Close Music from Distant Earth

January, 1995
Benjamin Salcedo V.
Mexican Cine Premiere

Too many years back, before the World could contemplate space from the Han Solo's spaceship, shed a tender tear for curious ET and support Dr. Spock in his discussions over Captain Kirk, Arthur C. Clarke wrote a story that ignited the space conquest on film, when it was inmortalized by Stanley Kubrick in 1968. "2001, A Space Oddessey" has been a much needed reference since then, and a starting point to understand many other interesting writings from Clarke's creative mind. That is how Mike Oldfield's musical genious found "The Songs Of Distant Earth", and based on it worked on his most recent work which has the same name. As usual on any of the Oldfield albums, there is a lot of talent added to a computer designed complex system that gives life to this brand new project, recorded at Oldfield's own studio in Buckinghamshire, outside London.

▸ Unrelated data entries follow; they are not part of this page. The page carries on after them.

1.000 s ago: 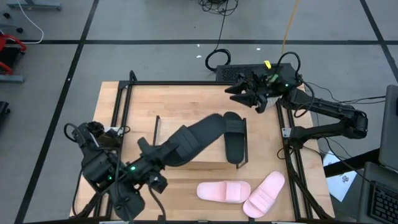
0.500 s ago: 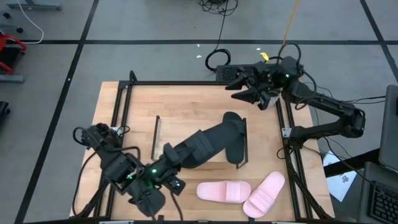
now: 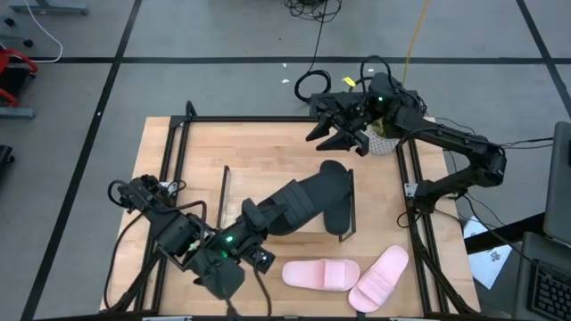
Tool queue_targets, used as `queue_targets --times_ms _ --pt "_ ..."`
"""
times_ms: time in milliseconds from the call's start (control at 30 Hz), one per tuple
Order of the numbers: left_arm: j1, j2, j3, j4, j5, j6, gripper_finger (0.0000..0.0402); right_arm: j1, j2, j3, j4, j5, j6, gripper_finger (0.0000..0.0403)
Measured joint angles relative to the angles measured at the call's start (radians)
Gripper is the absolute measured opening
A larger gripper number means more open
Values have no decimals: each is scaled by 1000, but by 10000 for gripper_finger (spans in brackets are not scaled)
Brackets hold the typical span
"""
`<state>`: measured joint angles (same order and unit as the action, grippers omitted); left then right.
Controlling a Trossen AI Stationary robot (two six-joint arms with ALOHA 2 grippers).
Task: Pick and place slides into the shelf
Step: Put the black slipper on the shelf
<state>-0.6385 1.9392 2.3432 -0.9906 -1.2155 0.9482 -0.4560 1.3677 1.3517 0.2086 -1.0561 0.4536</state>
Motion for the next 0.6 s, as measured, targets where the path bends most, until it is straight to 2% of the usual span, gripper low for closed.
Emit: queue_targets --times_ms 300,600 --pt "34 0 0 0 11 -7 0 24 24 35 9 -98 5 185" --pt "72 0 0 2 66 -1 0 53 24 35 11 -99 -23 185"
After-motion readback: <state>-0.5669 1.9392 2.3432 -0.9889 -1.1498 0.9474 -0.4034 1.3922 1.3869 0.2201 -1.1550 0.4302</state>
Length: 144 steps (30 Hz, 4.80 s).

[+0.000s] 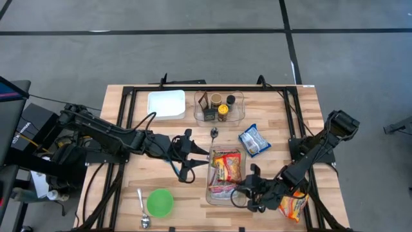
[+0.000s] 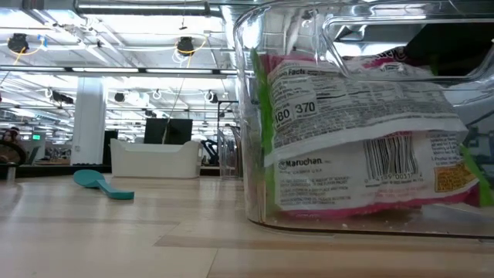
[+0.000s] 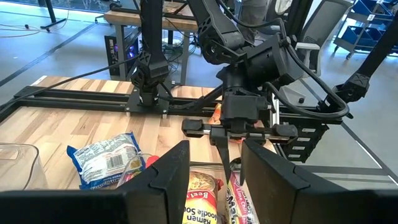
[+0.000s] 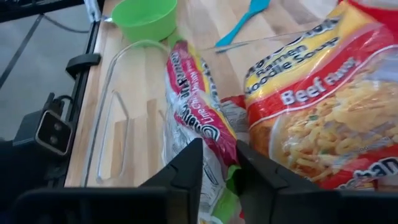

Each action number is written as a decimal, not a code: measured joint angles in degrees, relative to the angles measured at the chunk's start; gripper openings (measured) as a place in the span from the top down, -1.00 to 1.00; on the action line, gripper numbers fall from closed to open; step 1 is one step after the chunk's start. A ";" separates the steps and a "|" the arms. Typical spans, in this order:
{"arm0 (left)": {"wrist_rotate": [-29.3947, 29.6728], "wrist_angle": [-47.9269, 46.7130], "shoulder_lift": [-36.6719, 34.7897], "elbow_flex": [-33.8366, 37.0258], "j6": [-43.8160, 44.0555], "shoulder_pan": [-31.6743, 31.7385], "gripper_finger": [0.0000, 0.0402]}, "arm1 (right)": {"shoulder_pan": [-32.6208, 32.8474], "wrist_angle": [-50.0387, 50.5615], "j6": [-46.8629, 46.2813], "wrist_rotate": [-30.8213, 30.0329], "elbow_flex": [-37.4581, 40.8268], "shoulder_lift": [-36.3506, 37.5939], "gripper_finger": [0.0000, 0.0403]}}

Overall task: Pick & Place Food Item
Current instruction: Put the green noodle pack into the bottom transparent bin, then put the blue spoon into the white bin

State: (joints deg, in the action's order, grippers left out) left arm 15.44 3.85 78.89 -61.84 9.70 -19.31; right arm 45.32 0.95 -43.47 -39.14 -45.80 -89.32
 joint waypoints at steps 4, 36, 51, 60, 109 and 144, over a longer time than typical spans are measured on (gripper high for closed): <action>-0.02 -0.01 0.00 0.00 0.00 -0.01 0.30 | 0.02 -0.13 1.69 2.72 0.00 0.17 0.56; 0.06 6.57 0.04 10.93 2.79 -1.14 0.30 | 0.90 2.06 12.12 -1.74 0.02 12.70 0.63; 0.02 3.57 0.00 17.05 5.40 -6.39 0.30 | -0.59 2.10 13.95 -8.98 0.02 14.34 0.63; -0.22 1.03 0.00 23.53 13.36 -8.25 0.30 | -2.80 2.10 13.95 -8.96 0.02 14.34 0.63; 6.34 3.23 0.00 27.93 5.59 -8.26 0.30 | -9.09 1.60 20.95 -11.58 0.02 14.27 0.63; 6.44 4.15 0.00 27.91 5.59 -8.26 0.30 | -21.07 -6.45 43.00 19.37 10.78 38.03 0.63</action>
State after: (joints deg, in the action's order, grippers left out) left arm 21.88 8.00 78.89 -33.93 15.29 -27.57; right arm 24.25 -5.50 -0.47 -19.77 -35.02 -51.29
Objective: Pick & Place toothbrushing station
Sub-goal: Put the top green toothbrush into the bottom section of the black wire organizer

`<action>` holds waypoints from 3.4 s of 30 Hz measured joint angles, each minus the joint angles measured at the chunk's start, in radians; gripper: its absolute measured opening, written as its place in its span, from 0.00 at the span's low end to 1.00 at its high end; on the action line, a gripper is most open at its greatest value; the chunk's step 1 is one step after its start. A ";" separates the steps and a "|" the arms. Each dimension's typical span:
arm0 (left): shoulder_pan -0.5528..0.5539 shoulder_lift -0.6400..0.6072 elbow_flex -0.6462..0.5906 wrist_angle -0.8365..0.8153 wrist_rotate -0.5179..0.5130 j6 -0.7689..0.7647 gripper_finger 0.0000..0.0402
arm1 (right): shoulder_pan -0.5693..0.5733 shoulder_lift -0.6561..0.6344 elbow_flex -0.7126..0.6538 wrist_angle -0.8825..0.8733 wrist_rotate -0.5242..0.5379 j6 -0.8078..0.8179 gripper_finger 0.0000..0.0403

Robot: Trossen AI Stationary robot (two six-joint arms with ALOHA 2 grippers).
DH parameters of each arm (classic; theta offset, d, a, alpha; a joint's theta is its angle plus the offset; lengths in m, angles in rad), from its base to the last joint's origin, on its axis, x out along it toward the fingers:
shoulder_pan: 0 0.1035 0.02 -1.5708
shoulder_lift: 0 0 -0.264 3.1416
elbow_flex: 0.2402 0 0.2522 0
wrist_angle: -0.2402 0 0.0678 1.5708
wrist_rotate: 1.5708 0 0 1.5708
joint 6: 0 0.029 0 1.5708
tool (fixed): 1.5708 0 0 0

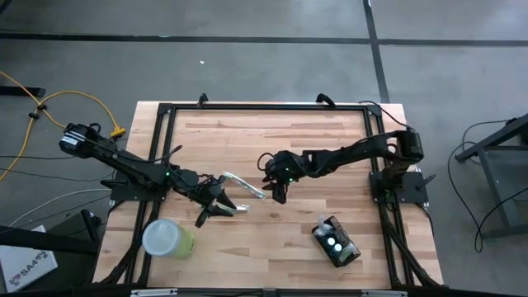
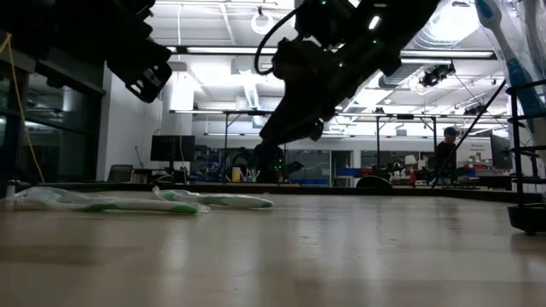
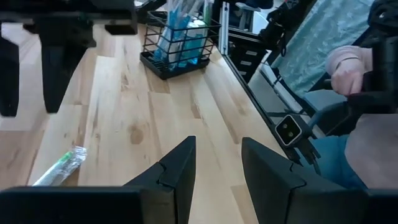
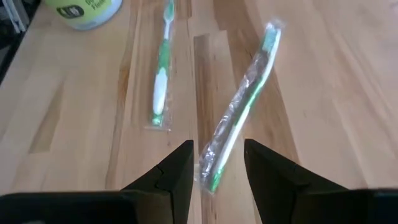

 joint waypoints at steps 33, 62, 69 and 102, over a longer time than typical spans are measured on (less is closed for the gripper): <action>-0.118 0.000 0.000 0.004 -0.004 -0.008 0.31 | 0.065 0.193 0.011 0.240 0.174 -0.002 0.33; -0.118 0.000 0.000 0.007 -0.004 -0.013 0.31 | 0.075 0.275 0.044 0.169 0.221 0.076 0.33; -0.118 0.000 0.000 0.007 -0.004 -0.022 0.31 | 0.079 0.277 0.044 0.168 0.217 0.077 0.27; -0.117 0.000 0.000 0.048 -0.012 -0.041 0.31 | 0.075 0.126 0.039 0.299 0.503 0.043 0.04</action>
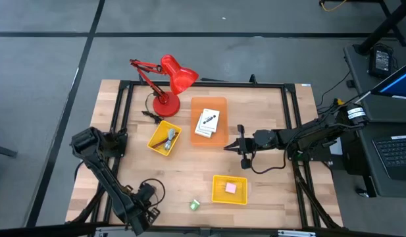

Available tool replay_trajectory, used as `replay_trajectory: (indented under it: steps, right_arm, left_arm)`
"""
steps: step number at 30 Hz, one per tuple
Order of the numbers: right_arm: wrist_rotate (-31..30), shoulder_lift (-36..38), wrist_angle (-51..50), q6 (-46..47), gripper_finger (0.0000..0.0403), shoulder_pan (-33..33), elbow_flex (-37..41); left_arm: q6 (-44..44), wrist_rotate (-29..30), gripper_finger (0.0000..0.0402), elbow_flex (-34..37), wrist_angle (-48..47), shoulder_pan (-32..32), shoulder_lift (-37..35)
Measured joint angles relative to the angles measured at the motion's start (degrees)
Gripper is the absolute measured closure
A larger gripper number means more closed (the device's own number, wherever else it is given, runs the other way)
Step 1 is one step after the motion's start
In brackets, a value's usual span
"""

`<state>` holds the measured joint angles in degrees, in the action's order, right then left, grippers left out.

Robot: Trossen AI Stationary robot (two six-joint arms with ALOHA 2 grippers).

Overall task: Pick and place items into bin
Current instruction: Put the black charger cable into the left yellow bin

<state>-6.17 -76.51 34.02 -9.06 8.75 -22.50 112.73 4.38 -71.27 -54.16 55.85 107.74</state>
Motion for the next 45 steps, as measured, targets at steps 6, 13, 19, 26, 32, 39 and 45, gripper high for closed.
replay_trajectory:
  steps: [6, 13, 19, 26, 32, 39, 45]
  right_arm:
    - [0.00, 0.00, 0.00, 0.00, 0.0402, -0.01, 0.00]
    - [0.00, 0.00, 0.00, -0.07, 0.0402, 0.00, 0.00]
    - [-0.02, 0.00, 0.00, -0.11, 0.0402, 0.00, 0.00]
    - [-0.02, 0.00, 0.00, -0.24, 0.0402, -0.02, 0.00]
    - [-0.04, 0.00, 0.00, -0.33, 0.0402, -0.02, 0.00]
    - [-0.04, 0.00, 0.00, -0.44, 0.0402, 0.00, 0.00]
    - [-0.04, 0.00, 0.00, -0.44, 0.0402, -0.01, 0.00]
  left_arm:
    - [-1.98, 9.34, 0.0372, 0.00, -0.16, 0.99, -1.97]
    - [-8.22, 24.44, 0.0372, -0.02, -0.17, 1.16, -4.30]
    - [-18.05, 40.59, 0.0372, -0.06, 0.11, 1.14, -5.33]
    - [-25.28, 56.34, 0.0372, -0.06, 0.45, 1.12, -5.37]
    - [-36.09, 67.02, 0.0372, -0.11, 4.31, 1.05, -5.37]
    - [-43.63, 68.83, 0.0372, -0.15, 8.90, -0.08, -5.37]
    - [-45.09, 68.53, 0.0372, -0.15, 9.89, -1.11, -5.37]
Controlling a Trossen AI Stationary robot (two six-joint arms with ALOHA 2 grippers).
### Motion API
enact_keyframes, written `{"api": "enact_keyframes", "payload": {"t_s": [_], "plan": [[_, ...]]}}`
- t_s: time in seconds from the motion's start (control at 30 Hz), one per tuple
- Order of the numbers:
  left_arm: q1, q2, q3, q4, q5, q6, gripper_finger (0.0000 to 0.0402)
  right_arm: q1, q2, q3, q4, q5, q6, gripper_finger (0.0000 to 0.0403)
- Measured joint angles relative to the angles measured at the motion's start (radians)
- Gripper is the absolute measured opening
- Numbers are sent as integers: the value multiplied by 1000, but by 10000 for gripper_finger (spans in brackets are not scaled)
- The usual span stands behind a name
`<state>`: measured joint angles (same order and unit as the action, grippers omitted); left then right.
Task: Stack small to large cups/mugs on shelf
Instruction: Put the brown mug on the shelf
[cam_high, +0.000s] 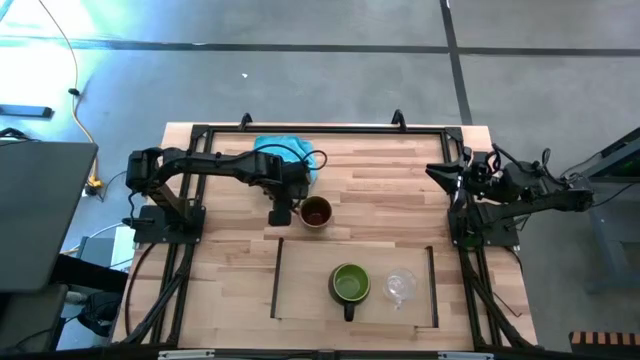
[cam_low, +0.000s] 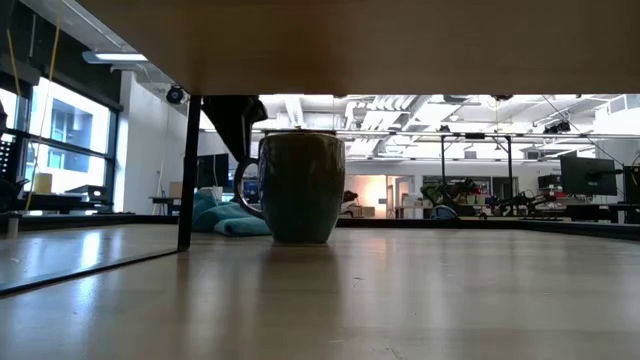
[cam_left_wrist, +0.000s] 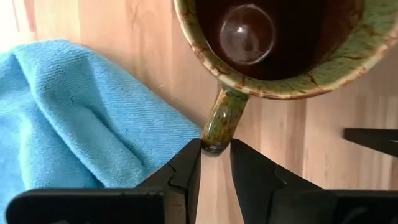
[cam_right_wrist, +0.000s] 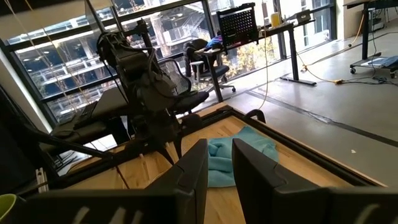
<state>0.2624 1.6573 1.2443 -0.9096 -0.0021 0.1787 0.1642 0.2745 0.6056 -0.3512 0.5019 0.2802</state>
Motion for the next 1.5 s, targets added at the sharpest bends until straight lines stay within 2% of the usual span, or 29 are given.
{"api": "enact_keyframes", "payload": {"t_s": [0.47,0.7,0.9,1.03,1.13,1.3,1.5], "plan": [[21,-25,0,-122,13,111,74,0,0,0,-9,0,8,64],[21,-103,0,-128,-56,294,74,0,0,0,-12,0,18,64],[20,-148,0,9,-80,483,74,0,0,0,-12,10,38,64],[19,-148,0,122,-142,531,74,0,0,0,-12,10,60,64],[19,-149,0,182,-148,564,74,0,0,0,-13,10,70,64],[19,-149,0,238,-137,641,74,0,0,0,-13,10,79,64],[19,-149,0,284,-64,716,74,0,0,0,-13,18,79,64]]}}
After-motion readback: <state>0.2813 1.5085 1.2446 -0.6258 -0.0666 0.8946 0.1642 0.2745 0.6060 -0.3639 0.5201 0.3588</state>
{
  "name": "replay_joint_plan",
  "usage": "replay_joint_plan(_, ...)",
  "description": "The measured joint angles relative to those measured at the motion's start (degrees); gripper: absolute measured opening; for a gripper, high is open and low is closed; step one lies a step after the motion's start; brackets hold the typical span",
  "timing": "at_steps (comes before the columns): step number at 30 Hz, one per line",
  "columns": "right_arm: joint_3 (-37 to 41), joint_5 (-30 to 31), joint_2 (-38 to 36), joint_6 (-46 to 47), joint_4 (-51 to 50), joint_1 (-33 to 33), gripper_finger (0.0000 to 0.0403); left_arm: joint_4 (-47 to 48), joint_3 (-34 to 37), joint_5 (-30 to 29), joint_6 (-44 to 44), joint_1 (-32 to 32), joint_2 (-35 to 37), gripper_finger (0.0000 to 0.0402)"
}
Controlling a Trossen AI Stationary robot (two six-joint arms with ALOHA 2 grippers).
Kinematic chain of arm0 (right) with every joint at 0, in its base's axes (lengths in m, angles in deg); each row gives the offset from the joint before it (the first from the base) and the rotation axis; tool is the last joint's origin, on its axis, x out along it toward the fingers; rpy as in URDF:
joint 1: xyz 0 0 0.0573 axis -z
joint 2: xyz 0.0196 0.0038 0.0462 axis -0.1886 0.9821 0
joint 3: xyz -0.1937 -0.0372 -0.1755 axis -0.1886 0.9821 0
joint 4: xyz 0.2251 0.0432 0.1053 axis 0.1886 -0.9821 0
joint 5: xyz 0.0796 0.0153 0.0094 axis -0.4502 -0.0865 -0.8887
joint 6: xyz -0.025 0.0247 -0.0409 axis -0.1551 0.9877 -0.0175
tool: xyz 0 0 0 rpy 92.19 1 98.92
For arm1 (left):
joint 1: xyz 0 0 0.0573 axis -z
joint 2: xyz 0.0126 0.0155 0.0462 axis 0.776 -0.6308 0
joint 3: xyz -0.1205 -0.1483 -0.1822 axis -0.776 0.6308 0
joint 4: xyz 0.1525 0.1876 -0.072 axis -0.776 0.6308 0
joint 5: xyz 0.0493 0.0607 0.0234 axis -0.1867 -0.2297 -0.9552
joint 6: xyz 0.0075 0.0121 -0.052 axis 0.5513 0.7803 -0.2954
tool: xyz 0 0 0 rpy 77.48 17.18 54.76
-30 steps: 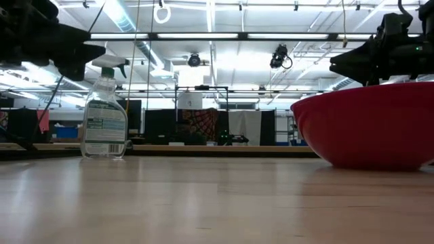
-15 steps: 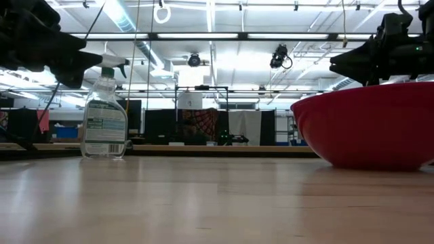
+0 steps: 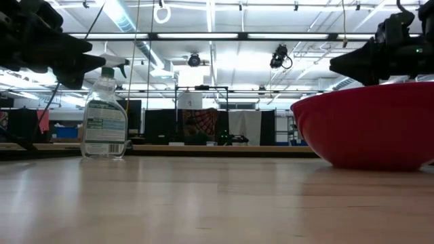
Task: Nest bowls inside each other
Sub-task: Return to Home Position
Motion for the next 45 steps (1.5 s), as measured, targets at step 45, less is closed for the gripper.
replay_joint_plan(45, 0.04, -4.38, 1.62, -0.3, -7.34, -0.02, 0.0116, 5.87, 0.02, 10.49, 1.61, 0.36, -0.76, 0.0208)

Did it help you being successful since your youth?

From an objective point of view, right now at 41, I'd say that, yes, it helped me, because it gave me professional and financial freedom. These days I do what I want, but it didn't help me when I was 20. Back then I found myself really confused; from being nobody I became popular, so I asked myself: What was wrong before? I ran away from everybody, hypocrisy disguised as friendship was something I couldn't stand: I made a lot of money and became a hermit for a while. The best thing of it was, I was growing up and maturing.

Did you reflect those feelings within your music?

Probably. In fact my music has always been mature. When I work on it I don't feel this music as mine; I'm only a puppet or a slave. That music comes out from nowhere. I don't feel like I'm doing it. I'm some kind of medium... Yesterday, when we were listening to the new record with all these people, I just feel like any of you. I've never felt like a musician; it' s something more spiritual: I fall in trance and the sounds come out by themselves.

Tell me about three records you feel the most satisfied with, neither mentioning "Tubular Bells" nor the new one.

"Ommadawn" was a very fullfilling one... "Amarok"... I loved working on that record, it was quite a challenge: I didn't use any computers: all sounds are produced by instruments and that gave a bigger value to me... "Tubular Bells II."